**Work required:**
Exclude the pictures, then copy word for word the lines running from the beginning of the records through the line with "Mark the white board".

**Extracted information:**
====

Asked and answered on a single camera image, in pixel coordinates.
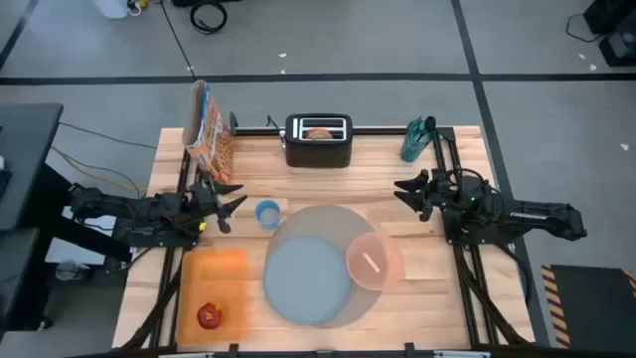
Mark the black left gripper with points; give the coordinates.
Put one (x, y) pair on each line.
(206, 201)

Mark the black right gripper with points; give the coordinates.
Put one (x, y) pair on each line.
(442, 191)

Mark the orange Cheerios cereal box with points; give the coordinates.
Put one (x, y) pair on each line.
(213, 139)

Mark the pink plastic bowl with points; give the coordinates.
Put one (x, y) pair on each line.
(382, 278)

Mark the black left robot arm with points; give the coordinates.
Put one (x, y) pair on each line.
(129, 211)

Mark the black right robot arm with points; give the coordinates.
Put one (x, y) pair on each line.
(522, 219)

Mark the blue plastic cup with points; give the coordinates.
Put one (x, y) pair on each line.
(268, 215)

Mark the teal water bottle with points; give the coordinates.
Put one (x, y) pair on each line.
(412, 141)

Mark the pale spoon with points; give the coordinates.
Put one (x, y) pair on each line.
(371, 262)

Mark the black two-slot toaster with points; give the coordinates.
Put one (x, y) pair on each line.
(318, 151)

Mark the brown toast slice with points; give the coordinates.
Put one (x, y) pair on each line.
(319, 133)

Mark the grey round plate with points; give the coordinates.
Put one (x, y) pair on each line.
(307, 281)

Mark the red apple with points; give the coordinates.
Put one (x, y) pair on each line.
(209, 316)

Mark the clear plastic cup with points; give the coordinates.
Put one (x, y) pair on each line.
(72, 271)

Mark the white board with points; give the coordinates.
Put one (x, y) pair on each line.
(62, 251)

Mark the black desk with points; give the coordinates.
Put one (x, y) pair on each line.
(25, 159)

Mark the black mat with yellow stripes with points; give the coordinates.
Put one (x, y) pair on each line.
(593, 308)

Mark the white container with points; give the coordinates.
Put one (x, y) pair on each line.
(111, 7)

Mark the black equipment box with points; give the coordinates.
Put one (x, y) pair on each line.
(616, 30)

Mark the black aluminium table frame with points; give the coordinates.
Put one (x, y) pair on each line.
(472, 278)

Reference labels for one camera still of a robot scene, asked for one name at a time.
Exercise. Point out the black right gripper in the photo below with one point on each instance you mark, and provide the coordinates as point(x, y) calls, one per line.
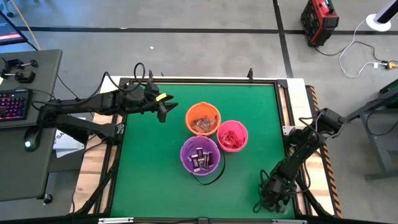
point(275, 194)

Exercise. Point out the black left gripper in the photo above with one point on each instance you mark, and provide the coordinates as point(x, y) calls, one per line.
point(140, 99)

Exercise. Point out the small yellow candy wrapper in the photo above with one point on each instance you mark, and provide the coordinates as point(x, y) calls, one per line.
point(161, 97)

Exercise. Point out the dark brown chocolate bar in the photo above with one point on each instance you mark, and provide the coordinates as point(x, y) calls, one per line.
point(199, 152)
point(207, 158)
point(211, 158)
point(195, 165)
point(202, 162)

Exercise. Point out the red chocolate wafer bar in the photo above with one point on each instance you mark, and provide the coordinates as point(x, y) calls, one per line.
point(225, 140)
point(234, 144)

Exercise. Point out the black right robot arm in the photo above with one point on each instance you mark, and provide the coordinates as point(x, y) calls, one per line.
point(293, 160)

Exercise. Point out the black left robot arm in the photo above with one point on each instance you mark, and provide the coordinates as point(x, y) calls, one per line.
point(81, 104)

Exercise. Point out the orange plastic halloween bucket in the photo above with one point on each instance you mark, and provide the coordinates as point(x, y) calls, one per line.
point(202, 105)

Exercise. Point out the pink plastic halloween bucket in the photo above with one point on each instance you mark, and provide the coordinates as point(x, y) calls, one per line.
point(233, 124)

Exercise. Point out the green table mat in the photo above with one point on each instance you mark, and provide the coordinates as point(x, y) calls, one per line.
point(155, 155)

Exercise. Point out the yellow black hazard strip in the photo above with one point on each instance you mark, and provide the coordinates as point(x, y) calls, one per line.
point(331, 180)

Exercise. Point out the white paper sheet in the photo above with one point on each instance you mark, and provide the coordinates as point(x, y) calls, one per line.
point(66, 147)

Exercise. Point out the grey metal side table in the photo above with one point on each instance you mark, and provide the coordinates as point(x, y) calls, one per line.
point(381, 146)

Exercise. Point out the black computer mouse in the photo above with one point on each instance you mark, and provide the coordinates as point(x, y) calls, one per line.
point(31, 140)

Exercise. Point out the black round knob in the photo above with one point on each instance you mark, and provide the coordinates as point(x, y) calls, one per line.
point(47, 198)

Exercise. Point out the black screw clamp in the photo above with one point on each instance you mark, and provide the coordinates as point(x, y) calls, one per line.
point(20, 77)
point(18, 63)

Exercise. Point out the black backlit keyboard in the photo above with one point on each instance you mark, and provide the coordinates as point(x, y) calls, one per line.
point(14, 104)

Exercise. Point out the grey side desk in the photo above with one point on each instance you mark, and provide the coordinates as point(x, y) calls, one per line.
point(18, 174)

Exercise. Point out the yellow plug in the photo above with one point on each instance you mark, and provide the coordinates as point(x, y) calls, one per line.
point(391, 64)

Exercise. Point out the black computer monitor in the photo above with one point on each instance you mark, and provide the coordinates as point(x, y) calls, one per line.
point(9, 31)

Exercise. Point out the black chair caster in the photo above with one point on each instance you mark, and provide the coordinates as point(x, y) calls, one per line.
point(10, 14)

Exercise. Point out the white round stand base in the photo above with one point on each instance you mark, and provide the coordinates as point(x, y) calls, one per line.
point(371, 25)

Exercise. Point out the black stand pole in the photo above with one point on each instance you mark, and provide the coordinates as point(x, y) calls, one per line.
point(387, 12)

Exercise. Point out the silver metal bracket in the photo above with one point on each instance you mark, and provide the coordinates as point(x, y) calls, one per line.
point(289, 221)
point(115, 220)

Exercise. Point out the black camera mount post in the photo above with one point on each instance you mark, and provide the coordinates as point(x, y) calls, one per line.
point(150, 74)
point(250, 74)

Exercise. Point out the white corner bracket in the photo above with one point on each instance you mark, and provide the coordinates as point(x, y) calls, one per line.
point(120, 128)
point(286, 130)

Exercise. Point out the dark table-edge camera block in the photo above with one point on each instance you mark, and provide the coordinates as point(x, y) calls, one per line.
point(203, 221)

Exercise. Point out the black aluminium table frame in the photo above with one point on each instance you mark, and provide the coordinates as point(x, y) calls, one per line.
point(111, 193)

====

**Finished task:**
Asked and answered on a single camera image, in pixel coordinates.
Mark the black left gripper with points; give the coordinates.
Put one (x, y) pair on each line.
(206, 201)

Mark the black right gripper with points; give the coordinates.
Put one (x, y) pair on each line.
(442, 191)

Mark the orange Cheerios cereal box with points; give the coordinates.
Put one (x, y) pair on each line.
(213, 139)

Mark the pink plastic bowl with points; give the coordinates.
Put one (x, y) pair on each line.
(382, 278)

Mark the black left robot arm with points; give the coordinates.
Put one (x, y) pair on each line.
(129, 211)

Mark the black right robot arm with points; give the coordinates.
Put one (x, y) pair on each line.
(522, 219)

Mark the blue plastic cup with points; give the coordinates.
Put one (x, y) pair on each line.
(268, 215)

Mark the teal water bottle with points; give the coordinates.
Put one (x, y) pair on each line.
(412, 141)

Mark the pale spoon with points; give the coordinates.
Put one (x, y) pair on each line.
(371, 262)

Mark the black two-slot toaster with points; give the coordinates.
Put one (x, y) pair on each line.
(318, 151)

Mark the brown toast slice with points; give the coordinates.
Put one (x, y) pair on each line.
(319, 133)

Mark the grey round plate with points; give the coordinates.
Put one (x, y) pair on each line.
(307, 281)

Mark the red apple with points; give the coordinates.
Put one (x, y) pair on each line.
(209, 316)

Mark the clear plastic cup with points; give the coordinates.
Put one (x, y) pair on each line.
(72, 271)

Mark the white board with points; give the coordinates.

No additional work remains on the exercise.